I made this hummus for a meeting I went to (I always bring food), so I accompanied it with a platter of local, organic tomatoes, cucumber, arugula and whole wheat pita wedges.  I figured people could dip or make mini sandwiches.  It really loosens people up and makes for a friendlier environment when food is involved... that's not really why I bring food, but it is a bonus!
Hummus is such a great thing to experiment with because you can get as creative as you want, adding herbs, all sorts of veggies, even nuts to change it up.

Saturday, November 14, 2009

Baked Trout



We all know fish is good for us but for some reason there seems to be this general conception that fish is tricky to make so it becomes a once-in-a-while or never home cooked meal.  No more, my friends, no more.  Trout is one of the fish lowest in mercury, it is a lean protein and its pretty good for you too.  Here's how I like to prepare it.
First, always rinse your fish off so that you don't have any scales or yuks in on the flesh of the fish.  Pat it dry with a (recycled) paper towel and place on a baking sheet lined with parchment paper (easier to clean and your not using canned spray).  Drizzle each piece with a touch of olive oil, sprinkle with salt and pepper and an array of your favorite spices.  I like things hot so I typically use: ancho chili pepper, chipotle chili pepper, paprika, cayanne pepper, parsley and on occasion tarragon.  If you don't enjoy the heat, tarragon and parsley make a great combo on trout... it will give the trout a buttery taste.
I bake the trout in the oven at 375 for about 6-7 minutes and then broil for 1-2 minutes.
When I made the trout tonight (pictured above), my sides were sauteed swiss chard and button mushrooms and creamy brown rice with parmesan cheese and fresh parsley.
Give trout a try and you will see how quick and easy a fish dinner can be.
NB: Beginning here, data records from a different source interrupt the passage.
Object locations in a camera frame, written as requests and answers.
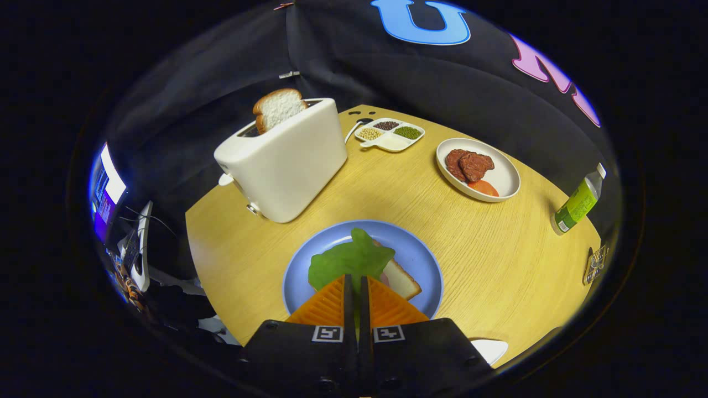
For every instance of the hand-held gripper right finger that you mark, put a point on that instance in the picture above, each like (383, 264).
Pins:
(364, 309)

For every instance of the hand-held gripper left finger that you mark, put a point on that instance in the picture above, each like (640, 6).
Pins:
(348, 309)

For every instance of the green lettuce leaf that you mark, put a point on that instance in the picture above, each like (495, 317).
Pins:
(348, 260)

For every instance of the toasted bread slice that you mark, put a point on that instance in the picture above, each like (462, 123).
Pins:
(279, 108)

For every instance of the white bread slice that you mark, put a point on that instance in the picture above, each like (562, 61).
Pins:
(401, 279)

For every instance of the blue round plate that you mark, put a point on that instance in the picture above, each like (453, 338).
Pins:
(415, 249)

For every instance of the white square plate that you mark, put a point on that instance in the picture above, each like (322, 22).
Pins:
(489, 349)

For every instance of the white toaster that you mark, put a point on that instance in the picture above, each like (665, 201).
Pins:
(287, 166)

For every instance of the white divided condiment dish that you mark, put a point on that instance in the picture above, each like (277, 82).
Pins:
(392, 142)

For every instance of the red tomato slice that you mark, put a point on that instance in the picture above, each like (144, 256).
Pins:
(484, 188)

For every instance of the brown meat patty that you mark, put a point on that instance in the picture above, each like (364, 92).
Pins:
(452, 163)
(475, 166)

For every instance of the white round plate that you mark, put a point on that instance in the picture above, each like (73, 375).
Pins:
(504, 172)

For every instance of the white device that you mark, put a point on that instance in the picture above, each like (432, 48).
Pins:
(145, 237)

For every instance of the black backdrop cloth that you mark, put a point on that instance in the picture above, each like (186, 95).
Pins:
(442, 88)

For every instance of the green label plastic bottle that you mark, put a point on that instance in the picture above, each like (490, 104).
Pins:
(578, 204)

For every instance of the white cloth clip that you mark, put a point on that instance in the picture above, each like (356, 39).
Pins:
(289, 74)

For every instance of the lit computer monitor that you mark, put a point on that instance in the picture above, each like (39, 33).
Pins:
(108, 188)

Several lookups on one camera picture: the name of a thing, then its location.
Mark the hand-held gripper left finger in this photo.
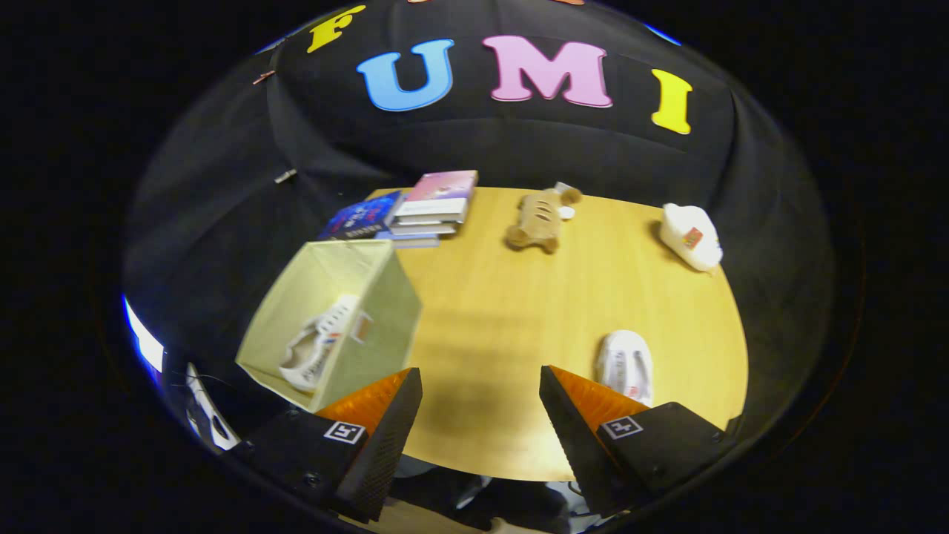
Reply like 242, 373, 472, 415
236, 368, 423, 524

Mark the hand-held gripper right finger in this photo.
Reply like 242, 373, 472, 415
539, 366, 731, 520

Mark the white shoe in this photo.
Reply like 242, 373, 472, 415
278, 294, 373, 394
595, 329, 655, 407

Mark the pale green fabric storage box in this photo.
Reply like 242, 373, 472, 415
236, 239, 423, 413

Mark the white device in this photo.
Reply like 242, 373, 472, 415
184, 362, 240, 452

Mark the light blue book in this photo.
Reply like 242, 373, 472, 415
374, 231, 443, 249

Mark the tan bread-shaped plush toy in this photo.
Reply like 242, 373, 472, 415
506, 183, 583, 254

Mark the thin white book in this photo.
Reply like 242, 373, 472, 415
388, 220, 460, 237

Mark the white plush toy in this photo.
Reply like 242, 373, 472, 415
659, 202, 724, 272

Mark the dark blue book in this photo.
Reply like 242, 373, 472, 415
319, 191, 406, 241

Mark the lit monitor screen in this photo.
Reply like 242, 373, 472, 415
122, 295, 166, 383

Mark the pink cover book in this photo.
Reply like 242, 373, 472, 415
393, 171, 480, 225

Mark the black backdrop cloth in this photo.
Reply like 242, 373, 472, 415
122, 0, 837, 446

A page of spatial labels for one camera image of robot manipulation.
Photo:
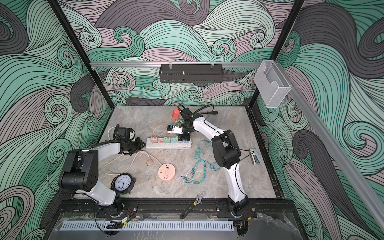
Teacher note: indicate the red plastic scoop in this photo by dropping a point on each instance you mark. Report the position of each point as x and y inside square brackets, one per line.
[175, 114]

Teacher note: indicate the small white silver box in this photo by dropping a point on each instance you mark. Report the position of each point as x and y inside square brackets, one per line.
[255, 158]

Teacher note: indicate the black wall tray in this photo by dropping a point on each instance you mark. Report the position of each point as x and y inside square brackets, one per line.
[196, 74]

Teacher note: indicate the adjustable wrench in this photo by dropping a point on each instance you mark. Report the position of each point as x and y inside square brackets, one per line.
[197, 201]

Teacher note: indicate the pink usb charger plug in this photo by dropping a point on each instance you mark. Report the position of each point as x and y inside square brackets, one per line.
[154, 140]

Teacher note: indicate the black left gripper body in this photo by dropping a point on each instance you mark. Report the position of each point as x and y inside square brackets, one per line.
[134, 146]

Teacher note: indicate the aluminium rail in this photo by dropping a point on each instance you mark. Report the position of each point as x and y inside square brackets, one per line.
[121, 64]
[305, 96]

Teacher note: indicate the round pink socket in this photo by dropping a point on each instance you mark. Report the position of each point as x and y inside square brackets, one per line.
[167, 172]

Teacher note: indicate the aluminium rail back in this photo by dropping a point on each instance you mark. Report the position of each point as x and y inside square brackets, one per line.
[121, 64]

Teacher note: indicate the aluminium rail right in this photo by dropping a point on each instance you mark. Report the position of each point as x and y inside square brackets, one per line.
[305, 96]

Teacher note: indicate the white multicolour power strip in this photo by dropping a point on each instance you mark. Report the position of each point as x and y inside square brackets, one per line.
[162, 146]

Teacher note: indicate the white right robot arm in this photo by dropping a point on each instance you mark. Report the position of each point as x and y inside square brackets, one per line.
[226, 153]

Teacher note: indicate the white slotted cable duct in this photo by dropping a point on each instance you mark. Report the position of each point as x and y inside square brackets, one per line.
[151, 226]

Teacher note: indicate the light green charger plug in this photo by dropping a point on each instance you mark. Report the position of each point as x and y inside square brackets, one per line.
[174, 140]
[167, 140]

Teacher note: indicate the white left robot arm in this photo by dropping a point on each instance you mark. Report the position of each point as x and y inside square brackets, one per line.
[80, 172]

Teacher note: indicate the clear plastic wall holder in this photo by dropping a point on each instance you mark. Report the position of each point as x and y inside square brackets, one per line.
[272, 83]

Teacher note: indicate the black alarm clock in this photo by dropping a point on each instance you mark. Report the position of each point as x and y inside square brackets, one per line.
[123, 183]

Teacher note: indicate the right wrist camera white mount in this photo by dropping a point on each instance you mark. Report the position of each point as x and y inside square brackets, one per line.
[172, 129]

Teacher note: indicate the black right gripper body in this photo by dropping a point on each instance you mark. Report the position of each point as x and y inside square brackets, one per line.
[186, 134]
How do you make your Lentils?


During my trip to LA, I stayed with my good friend from HS and his girlfriend, Cristina.  Cristina made a giant batch of hearty lentils absolutely loaded with veggies... and we ended up eating them all week.  On salads, warmed with toasted corn tortillas, etc., etc.  They were delicious.  After asking me how I typically make my lentils I realized that the answer is- I don't.  It's a shame because lentils are such a great food, but I just never think to make them.
First thing when I got home I went to the grocery store and bought a bag of organic red lentils and whipped up the batch pictured above.  I think I overcooked them a bit because the lentils broke down and sort of melted into the veggies... which, turns out I actually love.  I seasoned this batch with curry, turmeric, cumin, cayenne pepper and of course a touch of sea salt.  Upon serving though, I either scooped them out as they were or I stirred them together with a dollop of creamy goat cheese and a drop of sarancho chili sauce (my preference).  Either way, they are completely satisfying and certainly a single meal in a pot!  Although my brother was wondering where the meat was and said he did love them but thinks of them as more of a snack.  I guess it depends on the size of your appetite.  I was just happy he liked them so much!